Because each of the rows does not always contain a value for each key/value pair, I created a new data frame for the specific key, and dropped any NaN values:
sleep_df = pd.DataFrame({'date': df.index, 'value': df.sleep}).dropna()
This still kept the index as column timestamp, but created a duplicate column called time. I then formatted the time column as a year-month-day value with:
sleep_df['date]' = pd.to_datetime(sleep_df['date'], unit='ms').map(lambda x: x.strftime('%Y-%m-%d'))
Therefore, my resulting data set looks like for each of these tables looks like the following:
timestamp date sleep
1576086899000 2020-04-05 8
1576086876000 2020-04-04 7.5
1576086866000 2020-04-03 7.8
My end goal would be to:
- Merge each of these tables and plot them against the time column.
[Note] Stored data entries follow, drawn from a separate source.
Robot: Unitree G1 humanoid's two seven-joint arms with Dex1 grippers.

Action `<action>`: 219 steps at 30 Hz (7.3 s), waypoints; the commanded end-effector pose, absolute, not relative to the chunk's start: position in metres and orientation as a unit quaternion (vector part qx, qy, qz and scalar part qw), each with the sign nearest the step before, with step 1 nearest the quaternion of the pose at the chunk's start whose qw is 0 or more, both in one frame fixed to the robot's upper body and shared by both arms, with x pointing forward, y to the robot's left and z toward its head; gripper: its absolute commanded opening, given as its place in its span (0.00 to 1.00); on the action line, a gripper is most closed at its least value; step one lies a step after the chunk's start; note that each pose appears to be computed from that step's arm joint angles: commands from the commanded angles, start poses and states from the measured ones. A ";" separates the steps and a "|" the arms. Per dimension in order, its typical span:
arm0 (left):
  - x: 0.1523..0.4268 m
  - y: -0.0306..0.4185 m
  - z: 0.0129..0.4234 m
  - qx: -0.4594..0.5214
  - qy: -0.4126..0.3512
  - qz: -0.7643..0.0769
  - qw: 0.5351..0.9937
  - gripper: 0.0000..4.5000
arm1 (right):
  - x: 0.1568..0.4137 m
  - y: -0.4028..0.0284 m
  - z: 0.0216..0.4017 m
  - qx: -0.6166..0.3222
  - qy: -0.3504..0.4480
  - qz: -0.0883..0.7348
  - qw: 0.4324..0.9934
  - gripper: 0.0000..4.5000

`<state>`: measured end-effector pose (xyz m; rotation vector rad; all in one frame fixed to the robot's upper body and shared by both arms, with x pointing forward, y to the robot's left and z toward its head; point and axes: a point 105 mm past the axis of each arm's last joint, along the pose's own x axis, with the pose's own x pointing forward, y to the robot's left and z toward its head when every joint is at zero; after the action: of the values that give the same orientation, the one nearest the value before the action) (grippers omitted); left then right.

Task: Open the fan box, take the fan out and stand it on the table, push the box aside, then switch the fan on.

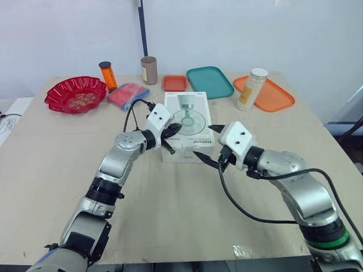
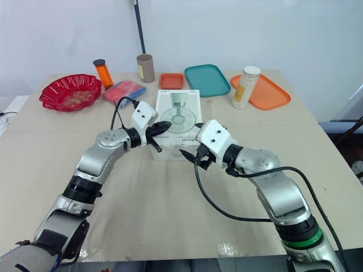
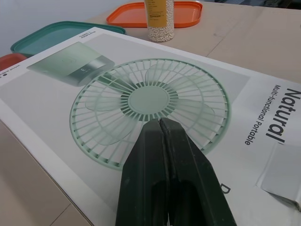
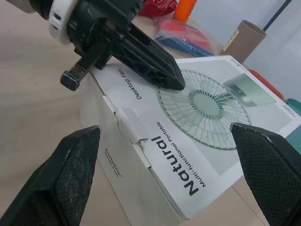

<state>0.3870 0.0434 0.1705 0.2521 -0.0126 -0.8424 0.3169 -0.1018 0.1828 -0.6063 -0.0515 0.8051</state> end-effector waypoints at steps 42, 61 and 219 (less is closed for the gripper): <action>0.385 0.037 0.168 0.124 -0.014 -0.411 0.903 0.01 | 0.329 -0.089 0.203 -0.272 -0.052 0.399 0.874 1.00; 0.384 0.035 0.167 0.128 -0.016 -0.412 0.902 0.01 | 0.342 -0.093 0.191 -0.283 -0.041 0.376 0.881 1.00; 0.372 0.054 0.189 0.123 -0.012 -0.395 0.910 0.01 | 0.281 -0.128 0.159 -0.055 0.106 0.500 0.858 1.00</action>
<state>0.3745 0.0548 0.1693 0.2477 0.0465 -0.8169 0.2841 -0.1272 0.1427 -0.1024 0.2843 1.0397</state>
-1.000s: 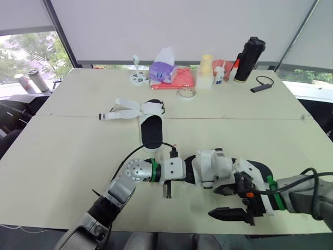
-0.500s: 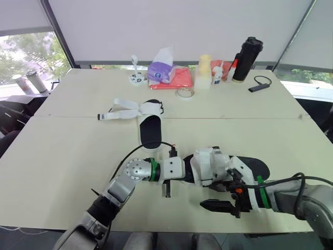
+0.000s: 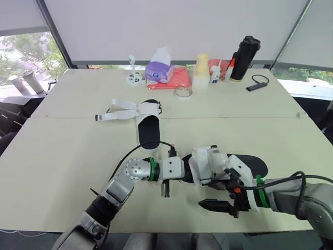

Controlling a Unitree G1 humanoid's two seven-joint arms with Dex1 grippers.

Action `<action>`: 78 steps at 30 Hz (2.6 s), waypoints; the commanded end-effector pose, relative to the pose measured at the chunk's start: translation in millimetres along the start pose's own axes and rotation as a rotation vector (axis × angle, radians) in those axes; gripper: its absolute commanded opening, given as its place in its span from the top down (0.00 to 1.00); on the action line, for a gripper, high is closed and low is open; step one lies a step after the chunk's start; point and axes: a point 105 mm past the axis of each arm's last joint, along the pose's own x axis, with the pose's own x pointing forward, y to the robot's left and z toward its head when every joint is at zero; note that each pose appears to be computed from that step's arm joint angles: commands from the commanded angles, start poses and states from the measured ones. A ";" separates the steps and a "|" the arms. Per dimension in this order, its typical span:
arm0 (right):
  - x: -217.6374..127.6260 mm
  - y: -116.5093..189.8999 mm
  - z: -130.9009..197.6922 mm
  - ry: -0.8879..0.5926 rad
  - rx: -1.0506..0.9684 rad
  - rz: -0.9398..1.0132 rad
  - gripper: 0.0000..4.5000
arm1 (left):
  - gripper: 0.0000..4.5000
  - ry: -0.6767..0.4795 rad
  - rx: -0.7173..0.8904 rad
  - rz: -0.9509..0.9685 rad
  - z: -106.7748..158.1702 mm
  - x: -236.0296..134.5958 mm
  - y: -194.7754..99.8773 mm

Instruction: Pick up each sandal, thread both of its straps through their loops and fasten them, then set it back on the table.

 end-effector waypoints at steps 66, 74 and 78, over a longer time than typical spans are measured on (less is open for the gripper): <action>10.1 12.1 9.1 -0.058 -0.014 0.085 0.01 | 1.00 0.109 -0.084 -0.067 -34.5 5.5 -20.9; 11.1 4.1 6.5 -0.088 0.079 0.062 0.01 | 1.00 0.108 -0.082 -0.069 -34.4 5.6 -21.8; 12.0 1.9 5.8 -0.097 0.113 0.053 0.06 | 1.00 0.107 -0.082 -0.069 -34.4 5.9 -22.1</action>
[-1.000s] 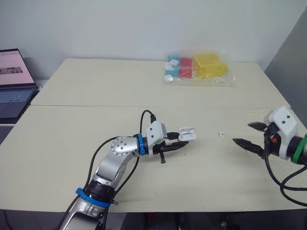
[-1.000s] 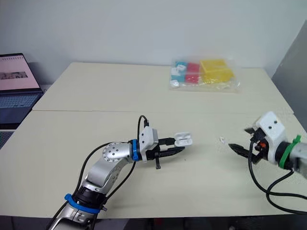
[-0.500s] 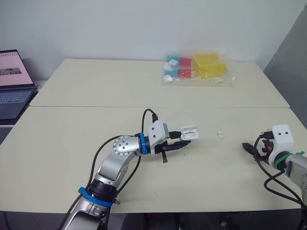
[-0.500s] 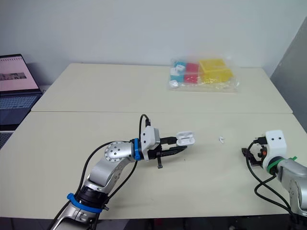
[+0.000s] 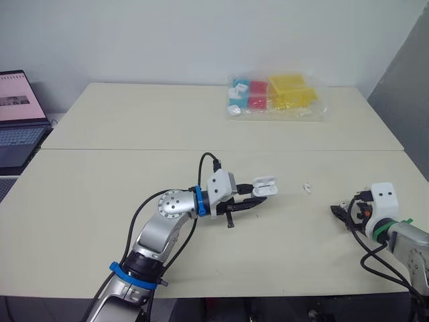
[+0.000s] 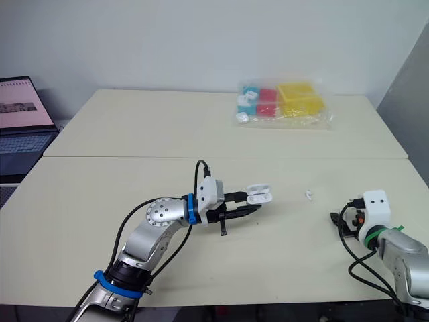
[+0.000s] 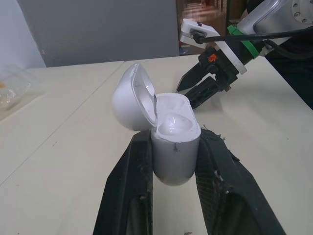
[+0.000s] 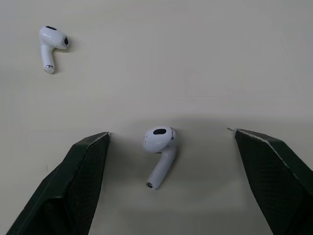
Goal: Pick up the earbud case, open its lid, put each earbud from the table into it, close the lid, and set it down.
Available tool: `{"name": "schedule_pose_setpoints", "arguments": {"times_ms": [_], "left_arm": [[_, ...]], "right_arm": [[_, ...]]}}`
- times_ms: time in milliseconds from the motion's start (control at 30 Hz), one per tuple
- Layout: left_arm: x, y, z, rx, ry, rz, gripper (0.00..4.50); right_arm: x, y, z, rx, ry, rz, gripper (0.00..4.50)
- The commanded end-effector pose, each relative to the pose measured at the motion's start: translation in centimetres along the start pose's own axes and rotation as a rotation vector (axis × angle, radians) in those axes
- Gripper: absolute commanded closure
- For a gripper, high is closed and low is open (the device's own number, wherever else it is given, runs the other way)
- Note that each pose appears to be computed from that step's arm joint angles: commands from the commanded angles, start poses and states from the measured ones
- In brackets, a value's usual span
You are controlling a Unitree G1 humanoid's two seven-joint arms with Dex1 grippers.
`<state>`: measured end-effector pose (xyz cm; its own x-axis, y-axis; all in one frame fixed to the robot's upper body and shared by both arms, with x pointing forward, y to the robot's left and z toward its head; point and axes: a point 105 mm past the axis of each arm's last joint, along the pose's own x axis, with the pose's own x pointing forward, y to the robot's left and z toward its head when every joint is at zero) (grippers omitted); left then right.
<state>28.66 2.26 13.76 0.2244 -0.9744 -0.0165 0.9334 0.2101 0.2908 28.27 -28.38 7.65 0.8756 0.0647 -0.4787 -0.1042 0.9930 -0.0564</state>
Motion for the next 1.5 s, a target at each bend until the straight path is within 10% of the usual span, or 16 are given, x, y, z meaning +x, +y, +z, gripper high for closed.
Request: {"name": "schedule_pose_setpoints", "arguments": {"times_ms": [33, 167, 467, 700, 1033, 1500], "left_arm": [[0.5, 0.0, 1.0, 0.037, -0.025, -0.009, 3.71], [0.4, 0.0, 0.9, 0.038, -0.019, -0.010, 3.71], [0.2, -0.1, 0.9, 0.039, -0.014, -0.009, 3.71], [-0.4, 0.1, 0.6, 0.039, 0.010, 0.006, 3.71], [-1.5, -0.2, 0.3, 0.030, 0.040, 0.027, 3.71], [-2.1, -1.0, 0.3, 0.024, 0.061, 0.041, 3.71]], "right_arm": [[0.3, 0.4, 0.0, -0.016, -0.012, -0.003, 0.27], [0.4, 1.0, -0.6, -0.003, 0.012, 0.012, 0.82], [-0.5, 1.2, -0.9, 0.049, 0.031, 0.012, 4.07], [-1.9, 2.6, 1.5, -0.147, 0.014, 0.201, 4.08], [-4.2, 4.6, 0.3, -0.953, 0.261, 0.746, 4.08], [-2.3, 2.3, 0.3, -1.150, 0.424, 0.855, 4.08]]}}
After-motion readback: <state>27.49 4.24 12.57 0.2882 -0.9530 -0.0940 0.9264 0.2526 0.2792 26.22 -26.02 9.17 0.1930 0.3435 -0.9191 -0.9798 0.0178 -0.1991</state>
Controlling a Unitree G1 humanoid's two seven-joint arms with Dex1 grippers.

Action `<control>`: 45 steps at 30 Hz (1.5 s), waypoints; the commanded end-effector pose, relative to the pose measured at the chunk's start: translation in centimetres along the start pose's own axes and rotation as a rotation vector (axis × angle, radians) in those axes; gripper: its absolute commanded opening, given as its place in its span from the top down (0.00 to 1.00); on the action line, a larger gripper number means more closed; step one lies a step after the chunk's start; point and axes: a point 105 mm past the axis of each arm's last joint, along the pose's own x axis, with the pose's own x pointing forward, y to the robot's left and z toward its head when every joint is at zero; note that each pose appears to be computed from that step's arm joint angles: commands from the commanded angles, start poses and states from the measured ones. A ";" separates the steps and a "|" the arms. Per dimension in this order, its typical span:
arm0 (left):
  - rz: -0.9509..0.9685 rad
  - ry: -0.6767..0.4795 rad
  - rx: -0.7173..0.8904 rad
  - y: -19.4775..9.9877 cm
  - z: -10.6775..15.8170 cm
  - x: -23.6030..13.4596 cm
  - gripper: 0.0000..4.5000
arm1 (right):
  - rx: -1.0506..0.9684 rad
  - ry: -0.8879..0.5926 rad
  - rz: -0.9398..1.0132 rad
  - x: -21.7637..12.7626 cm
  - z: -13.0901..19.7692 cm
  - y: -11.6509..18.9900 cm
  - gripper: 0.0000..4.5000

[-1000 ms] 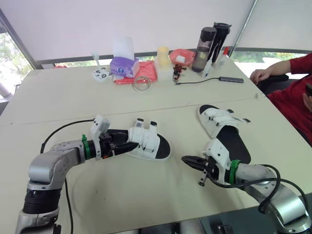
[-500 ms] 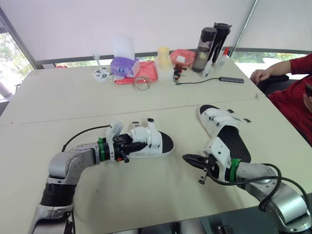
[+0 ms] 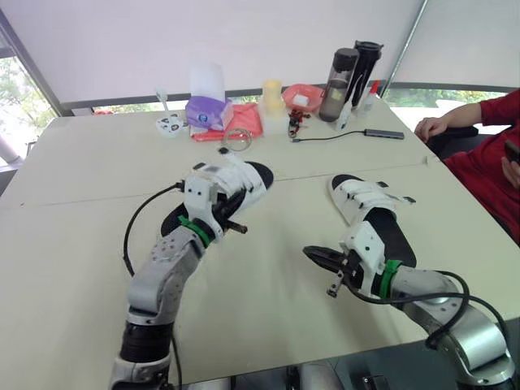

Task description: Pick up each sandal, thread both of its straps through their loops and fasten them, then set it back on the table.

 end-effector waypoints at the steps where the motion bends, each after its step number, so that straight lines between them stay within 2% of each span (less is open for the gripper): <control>1: 0.321 -0.103 -0.045 3.0 1.6 0.6 0.98 | -0.028 -0.045 -0.027 -0.1 1.0 -0.5 1.00; 3: 0.407 -0.107 -0.117 3.2 1.1 0.8 0.98 | -0.028 -0.043 -0.031 -0.2 0.8 -0.5 1.00; 7: 0.467 -0.083 -0.209 1.1 -0.2 2.3 0.98 | -0.023 -0.051 -0.028 0.1 0.8 -0.6 1.00; 11: 0.366 -0.077 -0.171 -2.0 -1.2 4.2 0.98 | -0.023 -0.064 -0.020 1.0 1.0 -0.9 1.00; 14: 0.354 -0.089 -0.176 -2.2 -1.3 5.0 0.98 | -0.031 -0.070 -0.019 1.2 1.1 -1.1 1.00; 21: 0.428 -0.028 -0.284 -0.5 -3.5 5.1 0.98 | -0.035 -0.079 -0.047 1.5 0.8 -1.6 1.00; 23: 0.435 -0.009 -0.307 -0.4 -4.1 5.1 0.80 | -0.034 -0.081 -0.050 1.6 0.7 -1.6 1.00; 24: 0.433 -0.003 -0.312 -0.4 -4.2 5.1 0.75 | -0.034 -0.081 -0.051 1.6 0.7 -1.6 1.00; 31: 0.368 0.018 -0.329 -0.4 -3.8 5.0 0.01 | -0.035 -0.084 -0.057 1.9 0.5 -1.7 1.00; 36: 0.210 0.084 -0.073 -0.6 -2.2 2.4 0.01 | -0.027 -0.083 -0.063 1.6 0.3 -1.8 1.00; 38: 0.083 0.117 -0.150 -1.8 -2.0 1.4 0.01 | -0.020 -0.083 -0.064 1.6 0.2 -1.8 1.00; 45: -0.088 0.251 -0.032 -1.9 -1.8 -3.6 0.01 | -0.003 -0.076 -0.076 1.3 -0.4 -2.0 1.00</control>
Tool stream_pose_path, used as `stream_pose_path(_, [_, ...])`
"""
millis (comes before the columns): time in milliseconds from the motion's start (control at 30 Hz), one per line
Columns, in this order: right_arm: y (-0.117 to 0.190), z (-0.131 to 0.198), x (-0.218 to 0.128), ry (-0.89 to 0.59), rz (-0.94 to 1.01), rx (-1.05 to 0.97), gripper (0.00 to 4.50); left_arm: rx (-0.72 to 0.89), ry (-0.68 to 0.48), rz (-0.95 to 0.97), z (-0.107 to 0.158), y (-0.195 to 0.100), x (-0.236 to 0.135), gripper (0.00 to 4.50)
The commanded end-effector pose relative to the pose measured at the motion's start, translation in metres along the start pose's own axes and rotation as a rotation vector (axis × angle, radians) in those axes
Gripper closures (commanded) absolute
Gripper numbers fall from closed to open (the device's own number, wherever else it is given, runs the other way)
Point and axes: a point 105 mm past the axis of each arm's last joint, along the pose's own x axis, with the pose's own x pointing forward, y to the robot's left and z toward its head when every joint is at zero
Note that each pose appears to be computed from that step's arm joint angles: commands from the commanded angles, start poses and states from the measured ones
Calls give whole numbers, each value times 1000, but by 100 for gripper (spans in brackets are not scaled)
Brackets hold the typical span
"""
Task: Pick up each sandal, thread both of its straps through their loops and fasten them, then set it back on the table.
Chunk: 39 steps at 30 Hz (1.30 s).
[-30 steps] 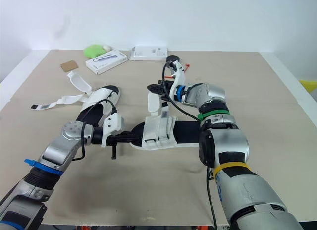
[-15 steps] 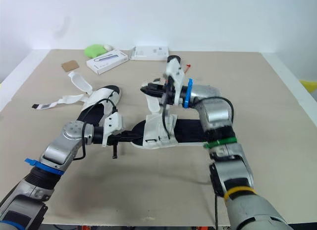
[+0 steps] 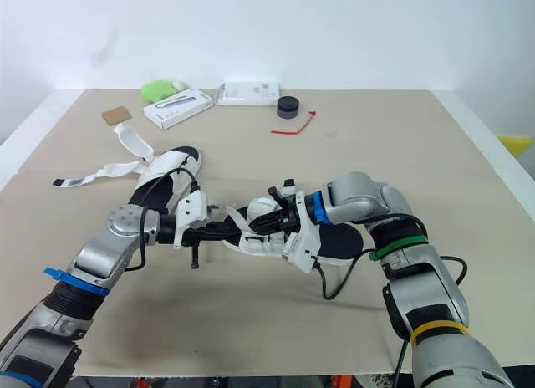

I believe the index should be kept
timestampfor this reason, because it can then merge values where the timestamp the data was recorded was the same. - In future analysis, I'd love to figure out if I could merge data based on the date rather than on the timestamp since some data may have not been recorded at the exact time. Would I have to make the index: "date" instead? I assume I'd have to make sure that there was only one entry for each individual date otherwise merging tables could get funky.
- I think I figured out the plotting for this data. I made the index of the table to be the
datefield, and converted all the values to be typeintand it plotted against the date just fine. Is there a better way to do this?
Thank you for the help in advance, SO has been so great as a learning tool.